-- WHAT IS REQUIRED --
Using the data below, show every line where the word "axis" occurs.

-- DATA SHOWN --
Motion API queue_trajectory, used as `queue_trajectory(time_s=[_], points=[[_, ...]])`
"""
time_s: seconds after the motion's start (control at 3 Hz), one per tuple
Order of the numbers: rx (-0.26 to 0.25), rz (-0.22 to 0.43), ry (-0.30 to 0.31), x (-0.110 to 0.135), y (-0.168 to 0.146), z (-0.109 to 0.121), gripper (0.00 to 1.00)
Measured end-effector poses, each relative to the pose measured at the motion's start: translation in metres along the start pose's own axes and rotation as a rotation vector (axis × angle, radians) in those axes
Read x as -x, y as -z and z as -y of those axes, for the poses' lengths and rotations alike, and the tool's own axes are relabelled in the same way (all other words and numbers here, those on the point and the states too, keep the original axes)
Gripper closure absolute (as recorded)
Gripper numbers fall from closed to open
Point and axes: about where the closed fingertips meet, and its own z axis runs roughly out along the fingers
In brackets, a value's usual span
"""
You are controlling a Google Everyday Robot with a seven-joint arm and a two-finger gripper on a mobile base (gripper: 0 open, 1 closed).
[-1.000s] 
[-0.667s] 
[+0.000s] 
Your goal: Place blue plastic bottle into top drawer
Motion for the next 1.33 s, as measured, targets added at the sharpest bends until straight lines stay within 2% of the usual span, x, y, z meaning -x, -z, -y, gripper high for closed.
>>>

-- SOLUTION FOR THIS EXERCISE --
Measured end-effector poses, each relative to the pose measured at the motion's start: translation in metres along the start pose's own axes and rotation as a rotation vector (axis × angle, radians) in those axes
Point and axes: about where the closed fingertips meet, and its own z axis runs roughly out along the fingers

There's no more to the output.